MOONIE'S TEA ROOM

大好きな読書や言葉、料理のコトなど。

『ある日、妻が乳がんになった』

2012年07月01日 | BOOKS
 『ある日、 妻が 乳がん に なった
  夫として、言語聴覚士として、調理師として、僕にできたこと』
   著者:櫻井正太郎 


 「大切な人」がいる皆さんに、読んでもらいたい1冊です。
 男性も、女性も、若い人も、そして私たちの親世代・団塊世代の皆さんも。


 30代夫婦と小さな子どもがいる一家での、「乳がん」が見つかってからの家族の日々の記録、そして闘病の記録です。淡々とした語り口で書かれている彼らの毎日は、あっさり読めるけれど、「がん」という病気だけでなく「心」と闘っているようにも見えます。しんどかったはずなのに、ところどころでクスッと笑えるようなユーモアもあります。
 現在「がん」の患者・ご家族である方々がどう感じるかは分かりませんが、多くの読者にとって、「知る」「想像する」「心構えをする」というプラスの変化を与えてくれる記録になっています。

 著者が、奥さんのため・家族のためにしていることは、がん患者とその家族だけでなく、今の我が家でも大切だと思いました。

 ・思いやること
 ・きちんと想いを伝えること
 ・とことん話を聴くこと
 ・小さな「できた!」を積み重ねていくこと
 ・男性も家事を楽しむこと

 どれも、今から始められそうなことです。(けっして簡単なことではないですけれど)

 
 前向きで思いやりがある著者は、現代でも珍しいほどによくできた男性だと思いますが、時には心が折れそうになったり、つらかったことも書いています。
 私は女性ですから、自分が奥さんの立場だったら……と思いながら読んでいたのですが、考えさせられることが本当に多かったです。
 奥さんの言葉に著者が傷ついたり、つらく感じたりする場面では、まるで自分が夫や家族を傷つけているような気持ちになりました。
 数年前に、病気になったり、首が回らなくなる症状が続いていたとき、自分の身体のポンコツ具合がつらくて自己嫌悪していた時期がありましたが、あのとき私の家族もさぞかし切ない・つらい気持ちだったのだろうなぁと、この本を読んで改めて気が付いたのでした。

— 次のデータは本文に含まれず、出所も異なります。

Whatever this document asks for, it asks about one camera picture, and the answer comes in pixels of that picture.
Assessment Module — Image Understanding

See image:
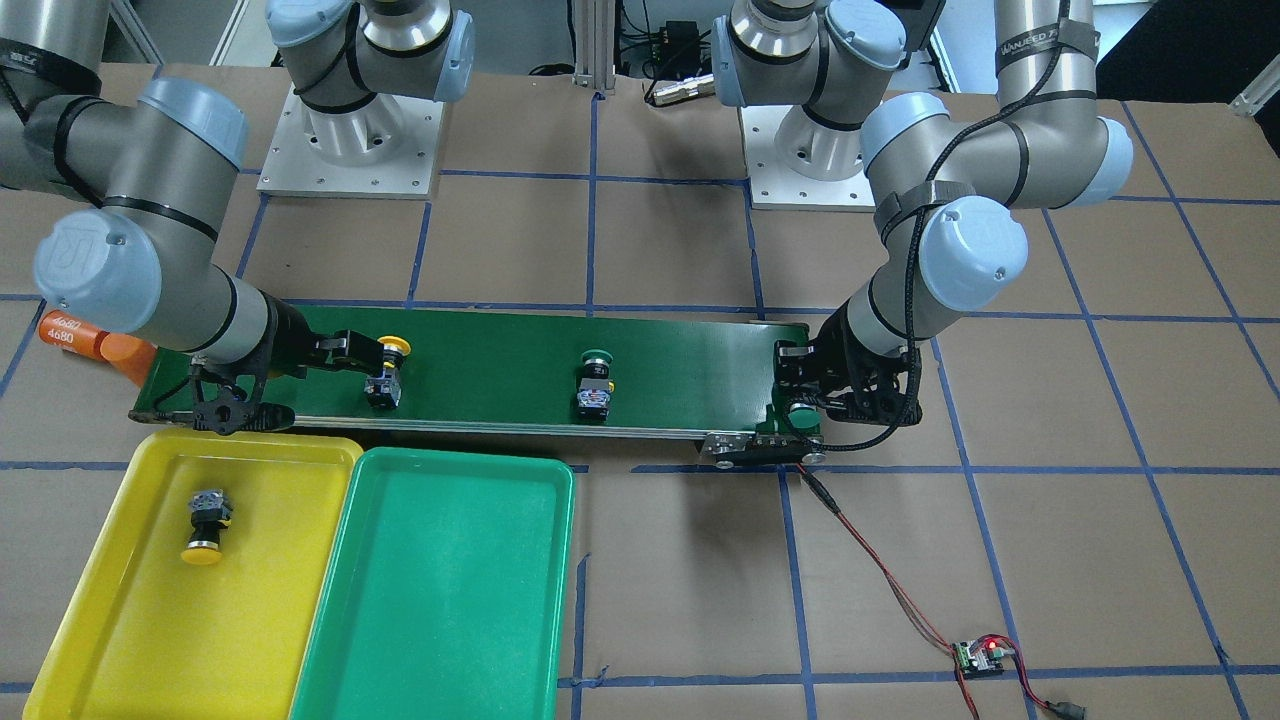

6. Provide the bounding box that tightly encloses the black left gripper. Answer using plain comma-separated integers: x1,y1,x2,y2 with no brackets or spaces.
774,305,922,427

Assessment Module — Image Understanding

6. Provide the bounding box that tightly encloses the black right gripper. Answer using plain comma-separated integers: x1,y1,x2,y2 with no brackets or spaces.
189,290,384,436

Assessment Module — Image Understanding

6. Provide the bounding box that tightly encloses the green push button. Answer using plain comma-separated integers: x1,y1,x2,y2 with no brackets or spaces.
575,348,614,421
785,398,822,436

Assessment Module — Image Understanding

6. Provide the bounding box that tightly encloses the yellow push button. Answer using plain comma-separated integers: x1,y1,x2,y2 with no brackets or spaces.
180,489,234,566
364,334,412,409

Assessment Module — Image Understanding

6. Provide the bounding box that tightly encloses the plain orange cylinder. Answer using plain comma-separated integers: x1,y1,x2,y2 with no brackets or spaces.
100,332,157,388

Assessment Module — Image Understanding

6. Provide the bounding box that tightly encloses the orange cylinder marked 4680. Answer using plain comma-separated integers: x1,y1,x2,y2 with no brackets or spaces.
37,310,109,363

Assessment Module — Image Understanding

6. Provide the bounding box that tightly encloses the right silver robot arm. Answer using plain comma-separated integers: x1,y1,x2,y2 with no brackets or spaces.
3,1,476,436

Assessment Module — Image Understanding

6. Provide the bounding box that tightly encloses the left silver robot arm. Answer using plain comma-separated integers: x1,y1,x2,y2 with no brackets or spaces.
710,1,1134,427

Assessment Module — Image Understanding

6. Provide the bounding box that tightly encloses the green conveyor belt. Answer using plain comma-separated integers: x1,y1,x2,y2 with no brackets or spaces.
128,299,829,471

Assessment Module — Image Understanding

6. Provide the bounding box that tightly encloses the green plastic tray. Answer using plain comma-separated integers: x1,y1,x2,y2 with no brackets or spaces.
291,447,575,719

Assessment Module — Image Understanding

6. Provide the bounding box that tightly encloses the yellow plastic tray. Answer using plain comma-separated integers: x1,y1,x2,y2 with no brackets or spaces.
23,429,362,719

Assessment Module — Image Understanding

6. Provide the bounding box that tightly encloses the small motor controller board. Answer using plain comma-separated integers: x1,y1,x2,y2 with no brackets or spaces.
951,635,1018,680

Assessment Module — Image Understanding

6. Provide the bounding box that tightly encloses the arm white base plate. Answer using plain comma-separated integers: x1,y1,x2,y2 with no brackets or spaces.
257,94,448,200
740,105,876,213

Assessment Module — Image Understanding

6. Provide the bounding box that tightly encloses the red black controller cable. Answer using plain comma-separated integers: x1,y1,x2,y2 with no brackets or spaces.
797,462,1089,720

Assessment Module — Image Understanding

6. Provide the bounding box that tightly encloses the aluminium frame post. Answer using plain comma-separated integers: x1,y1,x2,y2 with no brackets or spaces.
570,0,618,96

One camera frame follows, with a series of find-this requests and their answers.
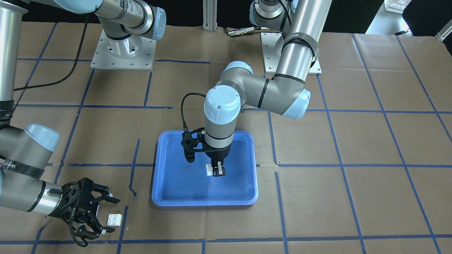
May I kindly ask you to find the aluminium frame post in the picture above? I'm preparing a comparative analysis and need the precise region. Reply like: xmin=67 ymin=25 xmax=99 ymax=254
xmin=202 ymin=0 xmax=218 ymax=33

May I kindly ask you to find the white block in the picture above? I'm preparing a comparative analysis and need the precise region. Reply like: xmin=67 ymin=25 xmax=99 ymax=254
xmin=107 ymin=214 xmax=122 ymax=227
xmin=206 ymin=164 xmax=213 ymax=176

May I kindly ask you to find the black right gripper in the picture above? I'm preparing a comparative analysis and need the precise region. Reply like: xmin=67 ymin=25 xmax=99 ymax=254
xmin=47 ymin=177 xmax=120 ymax=240

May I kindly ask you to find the blue plastic tray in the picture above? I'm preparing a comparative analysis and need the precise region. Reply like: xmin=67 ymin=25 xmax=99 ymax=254
xmin=151 ymin=130 xmax=258 ymax=206

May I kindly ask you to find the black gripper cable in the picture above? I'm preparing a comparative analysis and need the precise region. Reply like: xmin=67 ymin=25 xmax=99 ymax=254
xmin=180 ymin=93 xmax=207 ymax=133
xmin=12 ymin=14 xmax=89 ymax=96

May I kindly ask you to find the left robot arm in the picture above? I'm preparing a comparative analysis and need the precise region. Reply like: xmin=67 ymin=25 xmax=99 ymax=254
xmin=181 ymin=0 xmax=332 ymax=176

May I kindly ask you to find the metal cable connector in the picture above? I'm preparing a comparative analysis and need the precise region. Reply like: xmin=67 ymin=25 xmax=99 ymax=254
xmin=225 ymin=27 xmax=255 ymax=37

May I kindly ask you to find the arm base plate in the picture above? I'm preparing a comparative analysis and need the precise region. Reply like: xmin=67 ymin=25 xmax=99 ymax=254
xmin=261 ymin=32 xmax=322 ymax=79
xmin=90 ymin=31 xmax=157 ymax=71

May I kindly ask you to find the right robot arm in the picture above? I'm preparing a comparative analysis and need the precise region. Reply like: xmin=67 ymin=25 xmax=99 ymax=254
xmin=0 ymin=0 xmax=167 ymax=247

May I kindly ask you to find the white plastic basket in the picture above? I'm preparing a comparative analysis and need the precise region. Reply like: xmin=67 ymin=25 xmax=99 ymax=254
xmin=384 ymin=0 xmax=411 ymax=14

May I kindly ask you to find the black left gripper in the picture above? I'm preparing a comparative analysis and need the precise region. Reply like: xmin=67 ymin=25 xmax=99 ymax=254
xmin=181 ymin=129 xmax=232 ymax=177

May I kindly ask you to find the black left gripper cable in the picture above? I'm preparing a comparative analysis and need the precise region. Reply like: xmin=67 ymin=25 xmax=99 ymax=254
xmin=180 ymin=93 xmax=207 ymax=133

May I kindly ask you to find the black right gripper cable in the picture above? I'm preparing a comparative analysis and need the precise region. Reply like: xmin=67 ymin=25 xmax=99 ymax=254
xmin=12 ymin=14 xmax=89 ymax=96

 あとがきの後には、『妻が乳がんになって気づいたこと、気をつけたこと』という9つのコラムがあります。
 その中でも、乳がんにかかる様々な費用について書かれているのが、非常に良いと思いました。治療費だけではない費用も考えて備えておくこと(がん保険の加入など)の大切さも分かります。
 調理師でもある著者の『食事で気をつけた8つのこと』は、「身体にいいものを美味しく楽しく食べる」という、簡単で分かりやすく実践しやすいものなので、これも参考になります。

 巻末の『告知から現在まで』の年表には、「治療や検査の記録」「体調の変化」「家族のイベント」など、一つ一つ乗り越えてきた日々が書かれていますが、年表の最後、「妻は元気になっている」の一行が、輝いて見えました。


 どんな病気になっても家族や周りの支えが大切なのだと、つくづく思います。
 そして、それは一朝一夕では手に入らないということも……。
 病気になる前も、なってからも、何気ない普段の毎日の積み重ねなのだと気付かされました。